§ Information provided:
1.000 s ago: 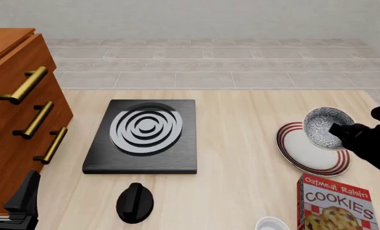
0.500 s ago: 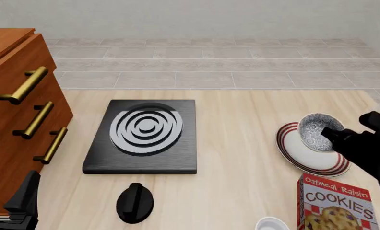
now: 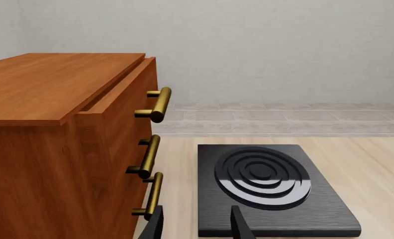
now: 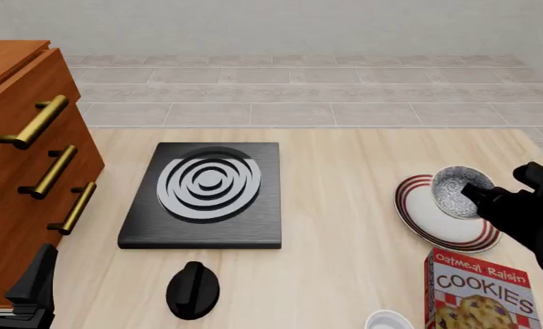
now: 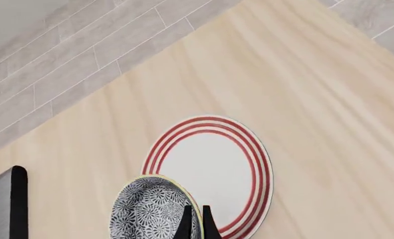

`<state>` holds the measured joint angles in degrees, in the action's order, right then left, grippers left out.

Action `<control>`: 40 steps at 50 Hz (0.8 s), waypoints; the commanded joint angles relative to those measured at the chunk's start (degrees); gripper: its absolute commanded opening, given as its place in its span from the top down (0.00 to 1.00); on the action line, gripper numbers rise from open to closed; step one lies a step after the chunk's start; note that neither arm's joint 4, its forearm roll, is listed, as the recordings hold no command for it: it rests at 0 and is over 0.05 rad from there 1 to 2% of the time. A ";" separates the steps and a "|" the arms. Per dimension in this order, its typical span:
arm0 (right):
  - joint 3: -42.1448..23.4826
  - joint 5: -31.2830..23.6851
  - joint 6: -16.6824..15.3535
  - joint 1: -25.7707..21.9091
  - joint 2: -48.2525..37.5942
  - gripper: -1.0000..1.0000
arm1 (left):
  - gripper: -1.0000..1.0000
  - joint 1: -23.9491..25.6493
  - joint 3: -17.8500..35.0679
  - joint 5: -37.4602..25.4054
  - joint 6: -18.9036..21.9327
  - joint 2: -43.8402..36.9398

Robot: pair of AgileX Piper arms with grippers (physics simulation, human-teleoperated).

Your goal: Pick the akita bowl on the cookies box and place it on the plate.

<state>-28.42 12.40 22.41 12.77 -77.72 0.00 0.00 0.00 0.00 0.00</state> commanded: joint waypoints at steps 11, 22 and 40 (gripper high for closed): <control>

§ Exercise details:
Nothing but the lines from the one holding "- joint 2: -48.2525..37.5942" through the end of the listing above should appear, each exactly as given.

§ Result of this exercise:
  - joint 2: -48.2525..37.5942
  - gripper: -1.0000..1.0000
arm1 (left):
  - gripper: -1.0000..1.0000
  - joint 1: -23.9491..25.6493
  - joint 3: -17.8500..35.0679
  - joint 5: -37.4602..25.4054
  - joint 6: -18.9036..21.9327
  - joint 2: -43.8402..36.9398

Robot: pair of AgileX Piper arms with grippers (physics simulation, human-teleoperated).

Your goal: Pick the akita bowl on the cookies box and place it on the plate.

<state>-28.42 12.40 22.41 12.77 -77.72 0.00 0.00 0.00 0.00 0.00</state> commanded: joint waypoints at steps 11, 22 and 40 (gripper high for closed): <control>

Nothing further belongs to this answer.